Juillet 1993
Gare de péage de Virsac.
La montre de bord indique 17 h 20. Je récupère le ticket coincé derrière le pare-soleil et je passe comme une fleur, le sourire de la guichetière en prime. Je déchante rapidement, le bouchon commence après la descente du pont d’Aquitaine. C’est l’heure de la pleine bourre sur le périph de Bordeaux. Prendre mon mal en patience et rester zen, pas le choix ! L’arrivée à Salles-Curan prévue avant 22 heures risque bien d’être retardée. Peut-être qu’en sortant à Montauban, je pourrai rattraper le temps perdu. J’aviserai au feeling en vue de la bretelle.

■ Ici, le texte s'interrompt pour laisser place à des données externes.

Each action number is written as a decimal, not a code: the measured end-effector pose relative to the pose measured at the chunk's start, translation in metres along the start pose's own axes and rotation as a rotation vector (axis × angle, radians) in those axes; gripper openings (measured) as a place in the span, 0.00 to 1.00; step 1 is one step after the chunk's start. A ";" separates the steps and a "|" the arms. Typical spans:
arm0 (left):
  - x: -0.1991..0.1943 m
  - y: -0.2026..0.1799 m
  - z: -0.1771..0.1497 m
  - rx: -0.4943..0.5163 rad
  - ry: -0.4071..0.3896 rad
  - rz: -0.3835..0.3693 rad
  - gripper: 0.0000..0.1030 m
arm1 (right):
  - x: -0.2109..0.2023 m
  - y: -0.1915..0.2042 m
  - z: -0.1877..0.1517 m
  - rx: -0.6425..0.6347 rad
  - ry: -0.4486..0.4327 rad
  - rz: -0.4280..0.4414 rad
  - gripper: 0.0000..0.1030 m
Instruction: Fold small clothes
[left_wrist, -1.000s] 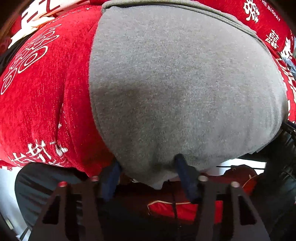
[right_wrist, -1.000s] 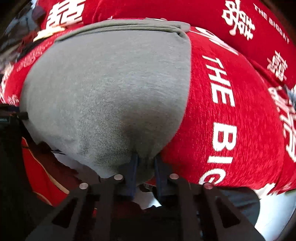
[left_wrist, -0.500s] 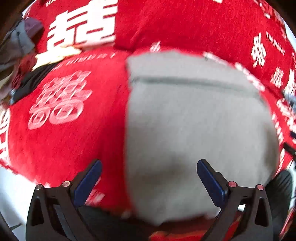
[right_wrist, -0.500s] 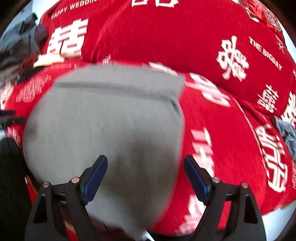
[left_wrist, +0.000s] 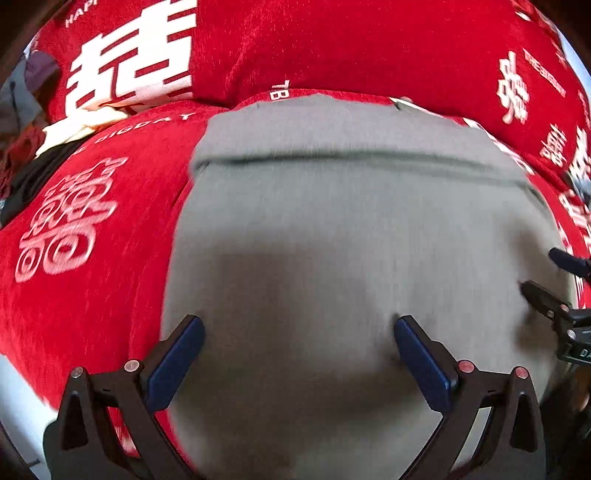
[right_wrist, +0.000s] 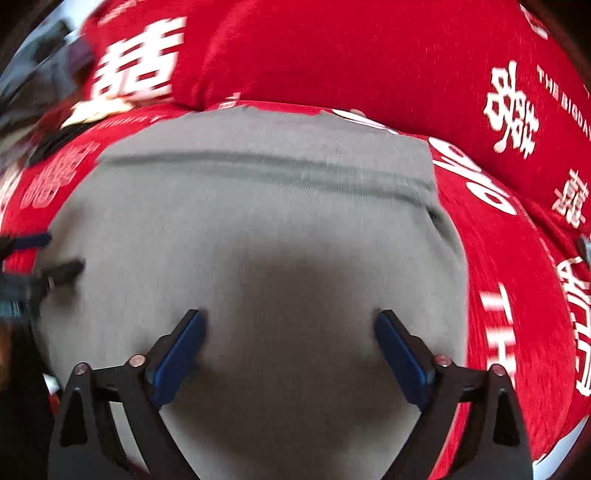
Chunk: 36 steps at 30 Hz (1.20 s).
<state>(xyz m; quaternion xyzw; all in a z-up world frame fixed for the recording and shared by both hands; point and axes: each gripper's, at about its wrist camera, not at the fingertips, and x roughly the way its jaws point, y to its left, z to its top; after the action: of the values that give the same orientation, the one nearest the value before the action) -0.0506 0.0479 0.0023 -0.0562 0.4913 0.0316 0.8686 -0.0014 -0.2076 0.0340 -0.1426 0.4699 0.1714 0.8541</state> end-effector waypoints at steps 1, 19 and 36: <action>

Pour l’heure, ma femme Sarah et moi sommes complètement englués dans le flot des Girondins qui rentrent du boulot ou qui migrent déjà vers les plages du bassin d’Arcachon pour échapper à la chaleur précoce de ce début juillet. Conduite mécanique par à-coups. Mon cerveau déconnecte. Mes pensées vagabondent. Elles vont vers mon père, sa maladie, ses derniers jours et ses révélations, tout ça. Un mois avant sa mort. Le jour de l’an, il m’avait avoué le peu de temps qu’il lui restait à vivre, j’avais aussitôt décidé de passer le week-end suivant avec lui, à Nantes.
Nous avions dîné tôt. Un repas frugal pris sur la table de la cuisine. Il s’est tourné vers moi, m’a regardé dans les yeux.
— J’ai des choses à te dire.
— Graves ?
— Importantes. Surtout pour toi.
Il s’est levé péniblement pour aller chercher ses trésors dans le placard de l’entrée.
Je suis tombé des nues quand il m’a montré le tableau peint par ma mère, un tableau champêtre que je n’avais jamais vu. D’un étui de cuir marron tout craquelé, il a sorti une vieille photo sépia d’un trio – une femme et deux hommes, dont un militaire – assis sur une moto en compagnie d’un chat noir. Un minuscule entrefilet jauni mal découpé dans un journal non identifié s’est échappé et a voleté jusque sur le formica. Il m’a mis entre les mains deux petits cahiers, ces anciens cahiers d’écolier bardés de tables de multiplication au verso de la couverture, les pages noircies de son écriture anguleuse. Au recto, à la suite de la mention Appartenant à, il avait simplement écrit Cahier I et Cahier II.
Il a balbutié :
— Le récit de ma vie. Mon dernier cadeau.
Il a commencé à parler, à me raconter l’histoire de cette peinture bucolique aux couleurs vives et violentes, tendance fauvisme, celle de la photo fanée et de l’entrefilet fripé. Je suis allé de surprise en surprise. Sa confession m’a laissé sans voix, incrédule. Je n’ai pu que bredouiller « c’est pas possible, tu me racontes n’importe quoi ».
Et pourtant…
Ce soir-là, je n’avais entendu que des bribes de sa vie passée. Ce que j’ai découvert à la lecture de son récit est encore plus extraordinaire et stupéfiant que tout ce qu’il venait de m’apprendre.
Je m’appelle David Goldfarb. J’ai cinquante-trois ans. Je suis en route pour l’Aveyron avec ma femme Sarah pour écrire ce que j’espère être la dernière page des petits cahiers d’écoliers de mon père. La première l’a été sur le cahier I, quand j’avais cinq ans, au printemps de 1945.
Son incroyable histoire a commencé au mois de mai 1940.